Here we use the previously defined function and parse the results to print them and link them with the anime infos dataset.

In [40]:
seen_animes = [30, 32, 42, 43, 47, 1535] #More than 7 at a time takes forever.
print(seen_animes)

[30, 32, 42, 43, 47, 1535]


In [41]:
for recommendations in find_recommendations_precise(seen_animes):
	for i in range(len(recommendations[1])):
		recommendation = (recommendations[0], recommendations[1][i], recommendations[2][i], recommendations[3][i])
		print("Because you have seen %s, we think you would like %s with %.3f%% confidence.
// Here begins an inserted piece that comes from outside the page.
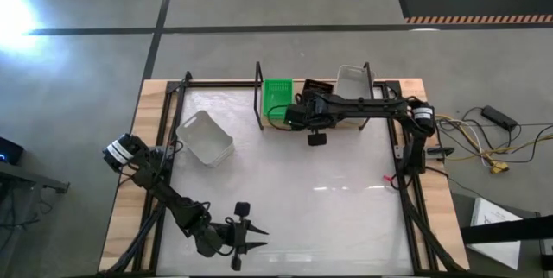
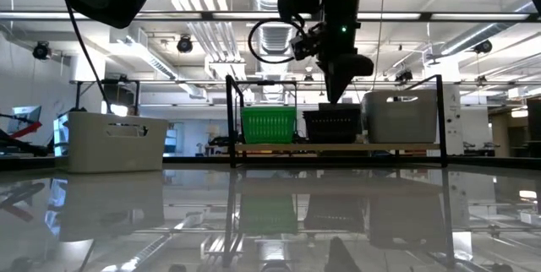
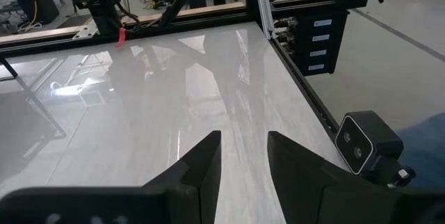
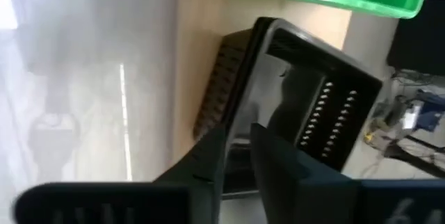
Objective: Stack baskets on shelf by color
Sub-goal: Stack the black bin on top of the other black bin on the shelf
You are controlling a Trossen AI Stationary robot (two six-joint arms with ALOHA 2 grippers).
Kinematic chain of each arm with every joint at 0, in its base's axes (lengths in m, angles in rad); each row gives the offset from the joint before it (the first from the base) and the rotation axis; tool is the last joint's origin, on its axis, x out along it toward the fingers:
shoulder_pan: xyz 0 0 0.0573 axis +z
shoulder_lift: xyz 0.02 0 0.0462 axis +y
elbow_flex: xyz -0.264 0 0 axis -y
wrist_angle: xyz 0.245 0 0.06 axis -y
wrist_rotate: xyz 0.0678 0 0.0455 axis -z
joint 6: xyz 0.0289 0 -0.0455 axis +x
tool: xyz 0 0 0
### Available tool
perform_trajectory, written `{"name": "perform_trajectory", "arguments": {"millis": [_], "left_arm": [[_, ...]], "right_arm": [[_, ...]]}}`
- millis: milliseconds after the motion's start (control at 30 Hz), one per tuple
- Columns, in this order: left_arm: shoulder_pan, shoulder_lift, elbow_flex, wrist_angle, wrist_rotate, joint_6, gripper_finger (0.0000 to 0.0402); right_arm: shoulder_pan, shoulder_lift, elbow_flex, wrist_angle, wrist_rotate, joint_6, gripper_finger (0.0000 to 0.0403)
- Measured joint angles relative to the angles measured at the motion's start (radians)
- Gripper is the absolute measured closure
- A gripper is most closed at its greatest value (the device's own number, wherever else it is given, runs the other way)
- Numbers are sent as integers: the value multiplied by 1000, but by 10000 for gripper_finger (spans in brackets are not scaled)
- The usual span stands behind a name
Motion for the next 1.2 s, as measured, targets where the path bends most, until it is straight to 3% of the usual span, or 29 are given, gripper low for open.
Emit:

You are also %.3f%% more likely to watch this/these anime(s)." % (
			" and ".join([animes_df[animes_df["MAL_ID"] == x]["Name"].values[0] + f" ({str(x)})" for x in recommendation[0]]), 
			" and ".join([animes_df[animes_df["MAL_ID"] == x]["Name"].values[0] + f" ({str(x)})" for x in recommendation[1]]), 
			recommendation[2] * 100,
			recommendation[3] * 100 - 100)
		)

Found 1956 possible combinations.


Trying every possible combination...:   0%|          | 0/1956 [00:00<?, ?it/s]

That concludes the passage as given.